Integrating elastic band into physical education classes to enhance strength training

Introduction

Physical education (PE) is considered one of the most universally applicable and effective strategies for health and physical activity promotion in children and adolescents (Bukowsky et al., 2014). By reviewing the effects and outcomes of PE, researchers identified benefits in the development of fundamental movement skills, physical competences, social skills and behaviors, self-esteem, physical and mental health, cognitive performance, and academic achievement (Bailey, 2006; Donnelly et al., 2016). PE nowadays is characterized by a comprehensive physical activity and health promotion program which is more than activity-only classes. Instead, an increasing attention is paid to essential components such as conceptual PE which teaches concepts and principles of physical activity via text materials and classroom sessions (Corbin, 2021) and PE homework which increases physical activity after school (Huang et al., 2022). Current trends in PE indicate a growing need to incorporate different types of fitness activities for balanced motor development (Lubans et al., 2010). However, a thorough examination on the existing physical activity guidelines worldwide indicated particular interests in aerobic training and cardiovascular fitness, but a lack of emphasis on resistance exercise (Myer et al., 2015). The researchers thus called for increasing attention to the qualitative aspects of program design rather than the mere focus on quantity of daily physical activity.

Benefits of strength training for children and adolescents include improvements in health, fitness, injury prevention and rehabilitation, and physical literacy (Faigenbaum and Myer, 2010; Stricker et al., 2020). Research evidence has shown significant influences of strength training on physical activity behaviors. In a study involving 102 school children, the resistance training program which developed upon seven basic barbell exercises induced significant increase in daily spontaneous physical activity behavior, with the less active children indicating the greater increase (Meinhardt et al., 2013). The results suggest strength training an important motivation for children to become physically active.

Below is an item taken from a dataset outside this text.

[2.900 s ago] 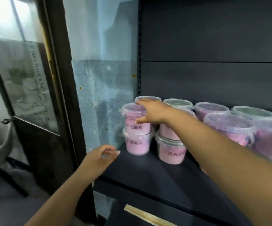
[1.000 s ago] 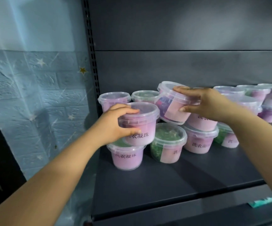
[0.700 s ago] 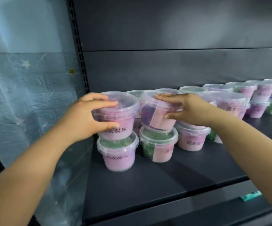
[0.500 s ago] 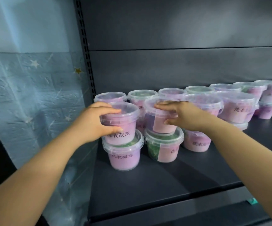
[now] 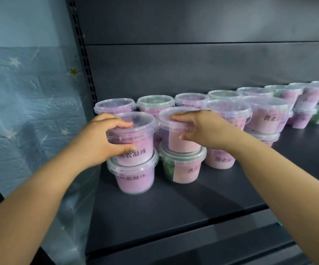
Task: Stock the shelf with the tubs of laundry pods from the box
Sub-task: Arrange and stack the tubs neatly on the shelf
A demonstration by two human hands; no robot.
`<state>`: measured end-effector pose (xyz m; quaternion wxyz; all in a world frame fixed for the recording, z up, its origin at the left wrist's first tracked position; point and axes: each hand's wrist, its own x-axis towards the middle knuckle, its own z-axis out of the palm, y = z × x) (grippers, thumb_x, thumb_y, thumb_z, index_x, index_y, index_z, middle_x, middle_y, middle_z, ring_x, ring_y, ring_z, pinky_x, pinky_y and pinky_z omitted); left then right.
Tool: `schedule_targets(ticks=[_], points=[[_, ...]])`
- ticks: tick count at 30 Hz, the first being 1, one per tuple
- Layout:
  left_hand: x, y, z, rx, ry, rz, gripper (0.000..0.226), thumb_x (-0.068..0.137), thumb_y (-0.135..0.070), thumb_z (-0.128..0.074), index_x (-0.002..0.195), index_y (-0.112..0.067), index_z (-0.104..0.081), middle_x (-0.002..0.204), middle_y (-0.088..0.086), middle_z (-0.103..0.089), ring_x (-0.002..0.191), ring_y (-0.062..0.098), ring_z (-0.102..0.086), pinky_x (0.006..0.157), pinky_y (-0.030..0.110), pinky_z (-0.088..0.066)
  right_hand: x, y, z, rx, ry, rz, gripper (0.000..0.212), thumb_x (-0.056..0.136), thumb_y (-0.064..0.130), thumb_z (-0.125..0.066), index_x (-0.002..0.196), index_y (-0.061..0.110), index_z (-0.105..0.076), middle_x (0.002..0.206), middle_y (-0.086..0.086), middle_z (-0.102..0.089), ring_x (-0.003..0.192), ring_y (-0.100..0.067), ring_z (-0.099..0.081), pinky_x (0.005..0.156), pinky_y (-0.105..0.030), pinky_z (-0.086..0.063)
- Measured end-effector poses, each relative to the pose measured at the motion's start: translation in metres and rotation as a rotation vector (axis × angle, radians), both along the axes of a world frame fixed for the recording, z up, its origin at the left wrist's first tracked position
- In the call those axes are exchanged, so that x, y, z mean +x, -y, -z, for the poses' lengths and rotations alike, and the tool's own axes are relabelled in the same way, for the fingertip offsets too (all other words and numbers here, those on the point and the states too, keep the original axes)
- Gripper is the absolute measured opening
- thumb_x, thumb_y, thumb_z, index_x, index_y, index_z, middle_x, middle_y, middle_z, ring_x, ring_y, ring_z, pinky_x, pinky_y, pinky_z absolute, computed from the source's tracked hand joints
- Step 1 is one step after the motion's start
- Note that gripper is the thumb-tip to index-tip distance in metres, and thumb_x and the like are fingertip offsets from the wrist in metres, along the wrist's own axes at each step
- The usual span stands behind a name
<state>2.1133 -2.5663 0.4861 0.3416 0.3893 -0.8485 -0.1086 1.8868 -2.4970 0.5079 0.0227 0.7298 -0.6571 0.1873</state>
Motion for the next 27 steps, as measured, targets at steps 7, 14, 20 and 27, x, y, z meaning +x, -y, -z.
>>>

Strength training for children and adolescents can also be justified by a developmental perspective. The rate of motor development varies across the lifespan. The window during which brain connections are more plastic and receptive to the stimulus is known as the critical period (Gabbard, 2012). People experience a number of critical periods for motor development in childhood and adolescence (Gale et al., 2004). Adequate stimulus during the critical periods optimizes improvement for a specific function. As the nervous system becomes less plastic in maturation, missing the window of opportunity makes an individual difficult to reach his/her full potential (Salkind, 2002). The timing of brain development indicates that preadolescence and early adolescence are critical periods for developing muscular strength (Gogtay et al., 2004; Myer et al., 2011; Curlik and Shors, 2013).

Overload is an important consideration in program design for strength training. The training effects can be largely limited due to inadequate load stimulus (Haff and Triplett, 2015). Traditional strength training requires various equipment such as dumbbell, barbell, and weight machines to provide external load. However, a large space is needed for the heavy and stationary equipment (Bergquist et al., 2018). Practical concerns may arise for considerations of space, convenience, and safety under PE settings. The space concern lies in the fact that elementary and middle schools, particularly in Asian countries, are characterized by small campus and limited classroom space (Johns and Ha, 1999). Allocating a specific room for strength and conditioning class may be difficult to put into practice. Even a classroom could be assigned, the equipment may be inadequate for a large class size over thirty or forty students. More importantly, safety concerns may prevent practitioners from giving a strength and conditioning class if one physical education teacher has to take care of the whole class. Students can be exposed to risks of injury due to inappropriate use of equipment, too much load in exercise, and improper movement skills. Therefore, a practical instrument to manage exercise load can enrich options for PE teachers to design and implement strength training classes.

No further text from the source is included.